# Assignment
Each line below from the one containing "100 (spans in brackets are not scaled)" through the one containing "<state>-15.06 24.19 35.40" is to be given again exactly, and no line outside that span.

# Data extract
══════════════════════════════

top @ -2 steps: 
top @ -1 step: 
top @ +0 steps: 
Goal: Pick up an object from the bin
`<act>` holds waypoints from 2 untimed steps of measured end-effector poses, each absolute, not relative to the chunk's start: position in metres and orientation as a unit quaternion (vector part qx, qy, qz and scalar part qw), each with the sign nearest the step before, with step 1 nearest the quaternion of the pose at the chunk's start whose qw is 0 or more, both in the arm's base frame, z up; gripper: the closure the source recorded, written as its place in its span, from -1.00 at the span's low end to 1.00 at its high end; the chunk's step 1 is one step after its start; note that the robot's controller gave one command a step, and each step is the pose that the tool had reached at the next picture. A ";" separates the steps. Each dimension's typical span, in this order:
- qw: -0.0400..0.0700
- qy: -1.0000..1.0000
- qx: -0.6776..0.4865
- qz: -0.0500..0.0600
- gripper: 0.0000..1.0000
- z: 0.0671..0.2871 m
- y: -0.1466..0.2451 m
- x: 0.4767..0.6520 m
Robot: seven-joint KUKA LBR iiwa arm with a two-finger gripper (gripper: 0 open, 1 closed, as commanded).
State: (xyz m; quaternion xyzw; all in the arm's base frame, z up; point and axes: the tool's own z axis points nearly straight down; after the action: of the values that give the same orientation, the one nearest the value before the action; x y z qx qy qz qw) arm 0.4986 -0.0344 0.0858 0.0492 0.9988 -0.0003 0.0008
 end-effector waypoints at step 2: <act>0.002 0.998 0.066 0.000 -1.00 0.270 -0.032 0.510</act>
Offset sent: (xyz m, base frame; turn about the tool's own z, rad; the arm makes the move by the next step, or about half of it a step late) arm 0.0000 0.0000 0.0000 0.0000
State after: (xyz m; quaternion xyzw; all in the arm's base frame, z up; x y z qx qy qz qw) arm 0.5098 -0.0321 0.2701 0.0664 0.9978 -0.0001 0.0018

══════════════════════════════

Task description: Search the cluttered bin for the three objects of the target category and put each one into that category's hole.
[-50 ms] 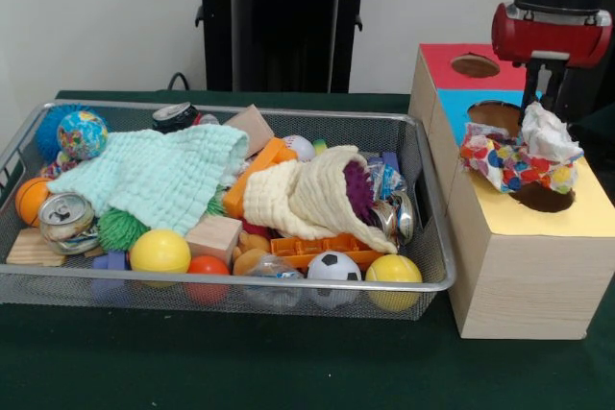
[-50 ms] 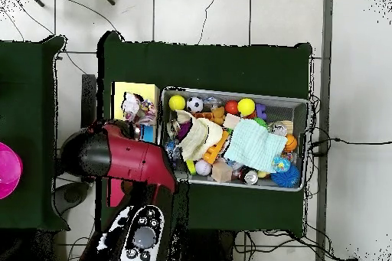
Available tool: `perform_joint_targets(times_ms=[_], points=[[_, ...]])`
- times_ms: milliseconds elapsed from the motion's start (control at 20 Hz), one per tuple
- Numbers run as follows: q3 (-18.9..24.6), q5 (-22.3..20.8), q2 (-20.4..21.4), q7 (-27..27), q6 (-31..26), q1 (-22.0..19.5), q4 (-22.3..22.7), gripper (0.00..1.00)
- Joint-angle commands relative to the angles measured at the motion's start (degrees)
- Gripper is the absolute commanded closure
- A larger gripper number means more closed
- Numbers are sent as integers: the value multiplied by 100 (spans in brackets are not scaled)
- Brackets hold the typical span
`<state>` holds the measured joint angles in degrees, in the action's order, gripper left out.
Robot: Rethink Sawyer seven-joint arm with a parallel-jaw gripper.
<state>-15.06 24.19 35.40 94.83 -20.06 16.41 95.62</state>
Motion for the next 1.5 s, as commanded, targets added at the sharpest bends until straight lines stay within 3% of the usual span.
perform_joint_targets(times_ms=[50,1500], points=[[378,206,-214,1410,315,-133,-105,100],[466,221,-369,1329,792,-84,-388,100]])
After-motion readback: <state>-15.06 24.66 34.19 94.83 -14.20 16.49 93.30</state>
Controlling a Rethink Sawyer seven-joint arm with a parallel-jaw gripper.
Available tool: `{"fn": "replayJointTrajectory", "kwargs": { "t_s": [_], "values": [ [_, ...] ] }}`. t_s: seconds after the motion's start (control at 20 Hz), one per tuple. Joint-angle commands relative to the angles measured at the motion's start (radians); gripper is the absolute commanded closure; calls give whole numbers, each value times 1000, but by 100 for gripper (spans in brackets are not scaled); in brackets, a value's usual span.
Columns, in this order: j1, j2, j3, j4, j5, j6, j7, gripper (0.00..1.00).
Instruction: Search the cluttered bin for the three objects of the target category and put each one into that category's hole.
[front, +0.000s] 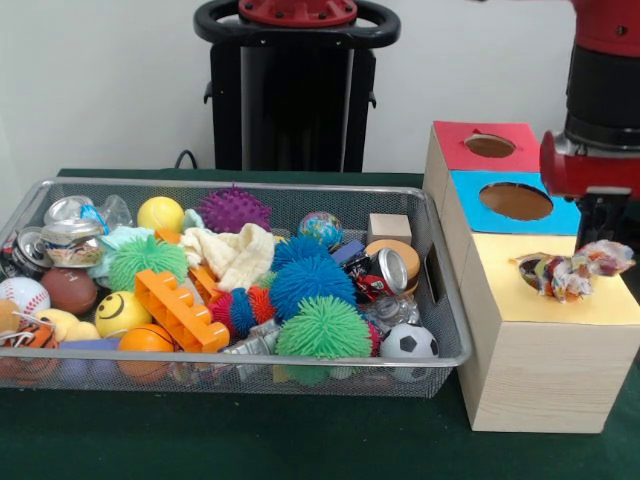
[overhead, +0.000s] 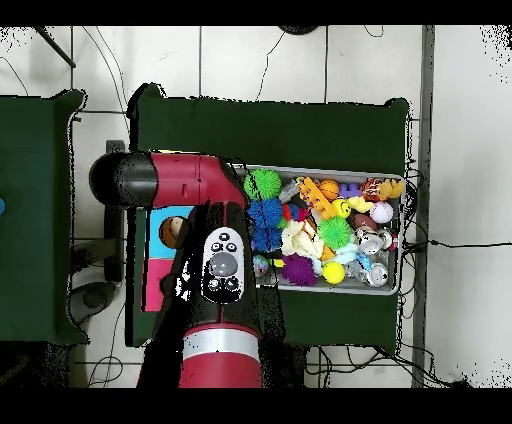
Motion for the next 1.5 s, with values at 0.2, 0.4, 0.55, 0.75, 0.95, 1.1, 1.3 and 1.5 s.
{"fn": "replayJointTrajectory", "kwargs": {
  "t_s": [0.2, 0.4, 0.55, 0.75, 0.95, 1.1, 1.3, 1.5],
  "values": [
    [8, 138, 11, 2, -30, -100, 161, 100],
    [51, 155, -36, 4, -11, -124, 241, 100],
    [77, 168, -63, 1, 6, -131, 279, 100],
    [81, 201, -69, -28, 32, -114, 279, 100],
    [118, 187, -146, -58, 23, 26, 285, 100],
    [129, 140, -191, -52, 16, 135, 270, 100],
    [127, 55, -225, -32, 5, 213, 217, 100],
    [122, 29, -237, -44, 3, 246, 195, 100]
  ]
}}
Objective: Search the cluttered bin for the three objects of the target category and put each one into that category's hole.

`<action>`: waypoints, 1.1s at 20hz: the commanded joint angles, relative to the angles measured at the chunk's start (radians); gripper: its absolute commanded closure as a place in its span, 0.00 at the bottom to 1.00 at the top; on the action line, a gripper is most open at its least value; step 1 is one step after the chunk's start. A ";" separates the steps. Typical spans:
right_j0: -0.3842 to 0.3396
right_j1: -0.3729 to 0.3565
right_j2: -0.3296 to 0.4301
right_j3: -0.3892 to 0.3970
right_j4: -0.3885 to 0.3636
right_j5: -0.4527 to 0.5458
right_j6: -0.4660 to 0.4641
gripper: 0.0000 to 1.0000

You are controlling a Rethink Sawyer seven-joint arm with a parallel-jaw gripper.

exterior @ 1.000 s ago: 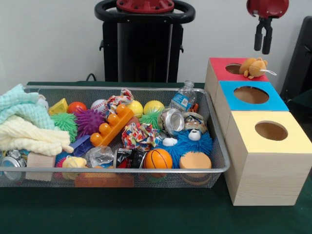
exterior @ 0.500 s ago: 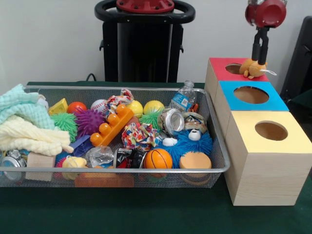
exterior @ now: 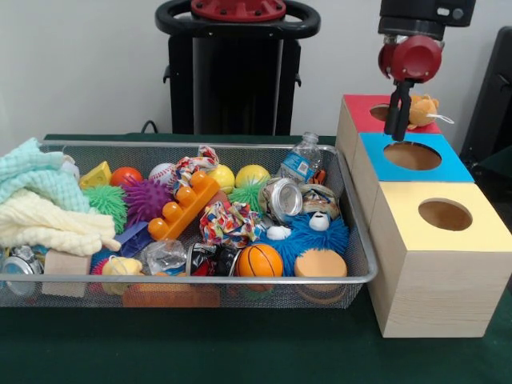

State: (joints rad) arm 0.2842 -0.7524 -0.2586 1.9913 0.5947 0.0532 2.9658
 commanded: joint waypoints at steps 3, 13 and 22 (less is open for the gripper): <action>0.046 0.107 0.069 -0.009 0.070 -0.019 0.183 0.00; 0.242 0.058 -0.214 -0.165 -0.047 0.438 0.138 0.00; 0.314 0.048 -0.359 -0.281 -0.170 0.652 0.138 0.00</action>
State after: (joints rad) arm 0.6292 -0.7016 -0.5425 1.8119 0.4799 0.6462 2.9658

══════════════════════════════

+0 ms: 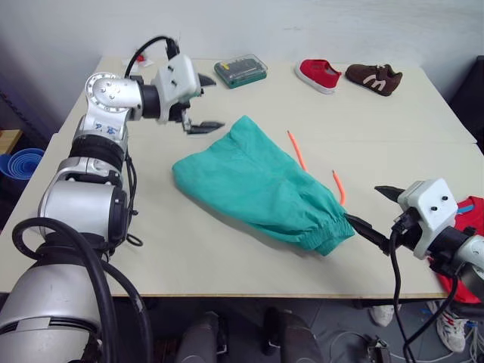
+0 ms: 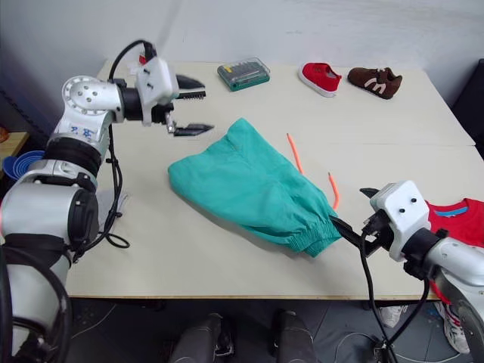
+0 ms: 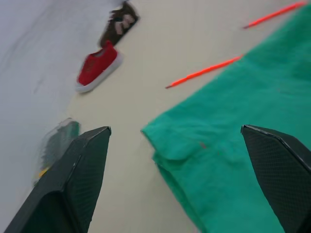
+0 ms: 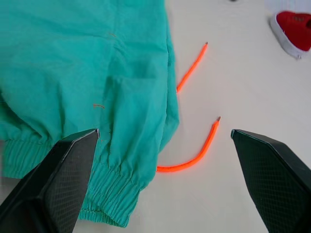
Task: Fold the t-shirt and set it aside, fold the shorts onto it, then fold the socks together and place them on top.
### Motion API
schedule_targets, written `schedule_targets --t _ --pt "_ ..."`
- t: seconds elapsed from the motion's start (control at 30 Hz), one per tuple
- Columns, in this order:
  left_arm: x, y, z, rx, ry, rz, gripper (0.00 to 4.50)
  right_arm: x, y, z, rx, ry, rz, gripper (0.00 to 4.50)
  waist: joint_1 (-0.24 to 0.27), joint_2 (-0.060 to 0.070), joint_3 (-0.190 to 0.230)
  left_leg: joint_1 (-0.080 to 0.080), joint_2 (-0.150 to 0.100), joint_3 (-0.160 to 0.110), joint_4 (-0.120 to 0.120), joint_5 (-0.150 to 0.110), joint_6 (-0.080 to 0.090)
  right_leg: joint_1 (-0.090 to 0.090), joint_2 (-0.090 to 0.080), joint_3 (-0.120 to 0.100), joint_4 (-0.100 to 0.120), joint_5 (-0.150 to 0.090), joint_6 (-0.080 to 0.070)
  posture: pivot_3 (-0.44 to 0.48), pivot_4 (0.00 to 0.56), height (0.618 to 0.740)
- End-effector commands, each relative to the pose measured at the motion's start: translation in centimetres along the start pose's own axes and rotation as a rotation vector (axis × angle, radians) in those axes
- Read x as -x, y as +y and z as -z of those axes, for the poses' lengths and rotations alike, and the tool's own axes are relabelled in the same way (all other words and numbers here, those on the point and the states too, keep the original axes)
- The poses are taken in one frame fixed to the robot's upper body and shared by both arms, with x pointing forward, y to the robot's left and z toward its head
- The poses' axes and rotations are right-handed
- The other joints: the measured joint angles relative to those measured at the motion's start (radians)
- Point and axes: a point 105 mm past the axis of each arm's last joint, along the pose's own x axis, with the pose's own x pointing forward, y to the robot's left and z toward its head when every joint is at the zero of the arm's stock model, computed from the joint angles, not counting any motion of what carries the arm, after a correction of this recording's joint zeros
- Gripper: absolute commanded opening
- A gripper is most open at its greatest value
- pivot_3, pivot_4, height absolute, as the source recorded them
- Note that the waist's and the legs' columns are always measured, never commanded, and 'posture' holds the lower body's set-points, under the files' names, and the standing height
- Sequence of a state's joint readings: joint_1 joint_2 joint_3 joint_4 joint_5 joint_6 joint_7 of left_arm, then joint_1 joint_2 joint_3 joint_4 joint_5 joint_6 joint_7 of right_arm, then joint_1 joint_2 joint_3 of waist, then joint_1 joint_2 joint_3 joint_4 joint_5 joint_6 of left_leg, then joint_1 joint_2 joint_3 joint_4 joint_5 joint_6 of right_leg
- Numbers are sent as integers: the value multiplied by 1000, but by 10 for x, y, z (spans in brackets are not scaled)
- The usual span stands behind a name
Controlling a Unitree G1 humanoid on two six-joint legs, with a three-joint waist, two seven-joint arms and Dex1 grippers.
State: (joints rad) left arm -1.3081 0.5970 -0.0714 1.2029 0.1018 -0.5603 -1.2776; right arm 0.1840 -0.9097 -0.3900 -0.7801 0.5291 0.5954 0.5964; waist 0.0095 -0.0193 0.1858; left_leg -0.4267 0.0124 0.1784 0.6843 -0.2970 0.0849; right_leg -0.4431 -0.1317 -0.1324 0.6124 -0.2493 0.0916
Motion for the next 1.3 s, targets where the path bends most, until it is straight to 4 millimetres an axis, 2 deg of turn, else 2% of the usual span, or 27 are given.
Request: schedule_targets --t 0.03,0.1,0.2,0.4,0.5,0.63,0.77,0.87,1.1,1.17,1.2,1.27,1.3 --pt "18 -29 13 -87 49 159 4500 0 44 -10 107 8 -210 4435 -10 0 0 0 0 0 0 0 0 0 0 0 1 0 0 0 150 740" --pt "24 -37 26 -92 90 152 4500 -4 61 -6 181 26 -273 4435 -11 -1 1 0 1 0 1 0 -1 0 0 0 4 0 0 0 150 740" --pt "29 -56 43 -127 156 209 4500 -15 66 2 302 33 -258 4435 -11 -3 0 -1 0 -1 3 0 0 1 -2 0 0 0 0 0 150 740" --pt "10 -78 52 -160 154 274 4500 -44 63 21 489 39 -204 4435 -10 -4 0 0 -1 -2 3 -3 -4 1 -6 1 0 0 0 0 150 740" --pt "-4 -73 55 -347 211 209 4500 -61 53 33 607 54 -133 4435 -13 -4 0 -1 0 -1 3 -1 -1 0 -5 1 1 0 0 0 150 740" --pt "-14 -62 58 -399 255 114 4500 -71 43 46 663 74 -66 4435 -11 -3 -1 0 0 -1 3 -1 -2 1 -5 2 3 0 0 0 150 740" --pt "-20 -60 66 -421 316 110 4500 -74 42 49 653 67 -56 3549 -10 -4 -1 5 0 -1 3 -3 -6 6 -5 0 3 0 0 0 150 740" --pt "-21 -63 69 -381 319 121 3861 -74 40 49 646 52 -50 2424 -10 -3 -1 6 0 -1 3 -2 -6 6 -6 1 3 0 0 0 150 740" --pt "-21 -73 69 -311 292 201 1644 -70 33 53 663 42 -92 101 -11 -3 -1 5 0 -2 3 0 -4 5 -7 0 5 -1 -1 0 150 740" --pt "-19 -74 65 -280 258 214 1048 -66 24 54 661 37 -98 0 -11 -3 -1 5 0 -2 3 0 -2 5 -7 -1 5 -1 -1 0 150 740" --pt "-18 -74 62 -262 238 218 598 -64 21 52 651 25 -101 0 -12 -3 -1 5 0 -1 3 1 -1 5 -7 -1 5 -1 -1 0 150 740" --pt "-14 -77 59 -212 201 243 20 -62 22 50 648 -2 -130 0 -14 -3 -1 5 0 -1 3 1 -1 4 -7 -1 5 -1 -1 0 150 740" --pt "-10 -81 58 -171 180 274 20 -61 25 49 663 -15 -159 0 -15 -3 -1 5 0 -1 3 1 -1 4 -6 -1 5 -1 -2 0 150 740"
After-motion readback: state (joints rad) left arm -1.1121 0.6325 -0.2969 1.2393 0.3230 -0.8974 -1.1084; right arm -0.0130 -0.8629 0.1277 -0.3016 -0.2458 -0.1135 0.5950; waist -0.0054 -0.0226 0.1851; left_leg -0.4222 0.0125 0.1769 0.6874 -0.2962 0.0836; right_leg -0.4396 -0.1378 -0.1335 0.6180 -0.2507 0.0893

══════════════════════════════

# Reply to the exercise
- Numbers are sent as integers: the value multiplied by 100 (spans in brackets are not scaled)
- Brackets hold the typical span
`<state>` holds the measured joint angles in degrees, in the action's order, gripper left out.
Robot: Rethink Sawyer seven-joint arm with a parallel-jaw gripper.
<state>-15.06 24.19 35.40 94.83 -20.06 16.41 95.62</state>

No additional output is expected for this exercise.